TASK PROMPT.
Go through the data below and return each line containing the word "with".

DATA SECTION.
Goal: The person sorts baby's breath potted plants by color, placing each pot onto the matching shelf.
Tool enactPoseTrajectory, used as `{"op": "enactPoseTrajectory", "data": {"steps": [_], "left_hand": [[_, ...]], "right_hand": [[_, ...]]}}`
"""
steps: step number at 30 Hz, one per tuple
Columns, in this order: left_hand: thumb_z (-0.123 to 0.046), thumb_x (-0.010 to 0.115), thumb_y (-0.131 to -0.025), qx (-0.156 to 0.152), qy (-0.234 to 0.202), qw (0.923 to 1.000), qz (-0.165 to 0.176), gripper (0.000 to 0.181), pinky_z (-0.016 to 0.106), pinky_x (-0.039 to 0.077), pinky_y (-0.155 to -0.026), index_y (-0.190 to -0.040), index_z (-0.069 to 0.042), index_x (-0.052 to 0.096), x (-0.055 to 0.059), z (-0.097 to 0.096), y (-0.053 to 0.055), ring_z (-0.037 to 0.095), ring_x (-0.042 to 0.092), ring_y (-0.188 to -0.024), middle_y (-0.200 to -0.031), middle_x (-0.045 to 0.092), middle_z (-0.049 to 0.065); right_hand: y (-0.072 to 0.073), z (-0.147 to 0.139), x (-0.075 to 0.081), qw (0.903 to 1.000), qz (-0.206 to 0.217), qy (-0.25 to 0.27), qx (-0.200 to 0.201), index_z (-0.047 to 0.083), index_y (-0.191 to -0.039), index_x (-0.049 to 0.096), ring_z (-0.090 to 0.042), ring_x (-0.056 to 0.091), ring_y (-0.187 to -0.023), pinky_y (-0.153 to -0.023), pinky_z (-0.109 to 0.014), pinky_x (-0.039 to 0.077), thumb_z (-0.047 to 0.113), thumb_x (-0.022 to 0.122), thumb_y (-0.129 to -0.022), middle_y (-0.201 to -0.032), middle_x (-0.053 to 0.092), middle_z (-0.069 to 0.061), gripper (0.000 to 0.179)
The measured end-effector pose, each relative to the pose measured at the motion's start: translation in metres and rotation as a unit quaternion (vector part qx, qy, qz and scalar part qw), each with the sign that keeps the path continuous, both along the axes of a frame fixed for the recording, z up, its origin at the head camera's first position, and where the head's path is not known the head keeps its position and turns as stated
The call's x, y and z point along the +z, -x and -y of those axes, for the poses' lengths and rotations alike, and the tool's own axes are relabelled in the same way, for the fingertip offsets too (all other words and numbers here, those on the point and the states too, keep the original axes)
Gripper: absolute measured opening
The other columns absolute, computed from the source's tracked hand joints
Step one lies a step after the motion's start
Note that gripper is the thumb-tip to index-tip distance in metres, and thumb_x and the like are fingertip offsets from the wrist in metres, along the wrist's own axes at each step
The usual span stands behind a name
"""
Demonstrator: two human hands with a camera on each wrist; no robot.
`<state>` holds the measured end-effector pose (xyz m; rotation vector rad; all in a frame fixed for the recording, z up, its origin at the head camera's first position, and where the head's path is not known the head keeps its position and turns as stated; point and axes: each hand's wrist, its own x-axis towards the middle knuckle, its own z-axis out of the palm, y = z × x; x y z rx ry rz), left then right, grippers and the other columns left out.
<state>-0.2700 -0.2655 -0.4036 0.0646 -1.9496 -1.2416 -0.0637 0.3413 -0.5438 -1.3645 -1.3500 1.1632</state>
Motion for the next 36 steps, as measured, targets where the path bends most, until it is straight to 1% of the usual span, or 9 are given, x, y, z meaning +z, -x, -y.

THE ANSWER.
The measured end-effector pose, each relative to the pose measured at the motion's start: translation in metres and rotation as a unit quaternion (vector part qx, qy, qz and scalar part qw), each with the sign that keeps the path continuous, both along the axes of a frame fixed for the recording, z up, its origin at the head camera's first position, and where the head's path is not known the head keeps its position and turns as stated
Demonstrator: two human hands with a camera on each wrist; no robot.

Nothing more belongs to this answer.